§ Problem requirements
Your task is to write out the complete listing exactly as it is shown.

++++++

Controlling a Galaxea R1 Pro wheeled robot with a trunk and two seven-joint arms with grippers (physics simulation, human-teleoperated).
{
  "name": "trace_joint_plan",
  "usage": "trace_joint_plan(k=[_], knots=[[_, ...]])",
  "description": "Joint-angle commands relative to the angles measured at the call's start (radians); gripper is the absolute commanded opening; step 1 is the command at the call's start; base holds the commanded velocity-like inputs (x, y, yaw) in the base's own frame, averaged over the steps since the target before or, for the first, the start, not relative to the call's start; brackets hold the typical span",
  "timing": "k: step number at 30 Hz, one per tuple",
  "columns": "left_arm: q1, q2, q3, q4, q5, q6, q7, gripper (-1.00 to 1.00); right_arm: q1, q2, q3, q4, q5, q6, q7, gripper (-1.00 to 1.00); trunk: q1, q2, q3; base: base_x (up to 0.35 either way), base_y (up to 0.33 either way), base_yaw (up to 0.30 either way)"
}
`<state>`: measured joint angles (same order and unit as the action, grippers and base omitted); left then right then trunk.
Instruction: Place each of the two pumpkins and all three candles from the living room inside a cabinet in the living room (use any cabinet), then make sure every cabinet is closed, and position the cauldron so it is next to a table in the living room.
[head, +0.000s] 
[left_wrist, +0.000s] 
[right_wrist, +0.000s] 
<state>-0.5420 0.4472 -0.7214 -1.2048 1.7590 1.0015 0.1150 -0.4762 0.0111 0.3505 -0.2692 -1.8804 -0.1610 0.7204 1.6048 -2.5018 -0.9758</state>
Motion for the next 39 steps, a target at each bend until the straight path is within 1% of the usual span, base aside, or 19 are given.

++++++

§ Result
Controlling a Galaxea R1 Pro wheeled robot with a trunk and two seven-joint arms with grippers (physics simulation, human-teleoperated).
{
  "name": "trace_joint_plan",
  "usage": "trace_joint_plan(k=[_], knots=[[_, ...]])",
  "description": "Joint-angle commands relative to the angles measured at the call's start (radians); gripper is the absolute commanded opening; step 1 is the command at the call's start; base holds the commanded velocity-like inputs (x, y, yaw) in the base's own frame, averaged over the steps since the target before or, for the first, the start, not relative to the call's start; brackets hold the typical span",
  "timing": "k: step number at 30 Hz, one per tuple",
  "columns": "left_arm: q1, q2, q3, q4, q5, q6, q7, gripper (-1.00 to 1.00); right_arm: q1, q2, q3, q4, q5, q6, q7, gripper (-1.00 to 1.00); trunk: q1, q2, q3; base: base_x (up to 0.35 either way), base_y (up to 0.33 either way), base_yaw (up to 0.30 either way)"
}
`<state>`: measured joint angles (same order and unit as the action, grippers and base omitted); left then right then trunk.
Instruction: Place each of the two pumpkins and all three candles from the living room inside a cabinet in the living room (use any cabinet), then make sure every cabinet is closed, and position the cauldron so it is next to a table in the living room.
[head, +0.000s] 
[left_wrist, +0.000s] 
[right_wrist, +0.000s] 
<state>-0.5420 0.4472 -0.7214 -1.2048 1.7590 1.0015 0.1150 -0.4762 0.0111 0.3505 -0.2692 -1.8804 -0.1610 0.7204 1.6048 -2.5018 -0.9758</state>
Motion for the next 39 steps, a target at each bend until the straight path is within 1% of the usual span, base aside, or 19 are given.

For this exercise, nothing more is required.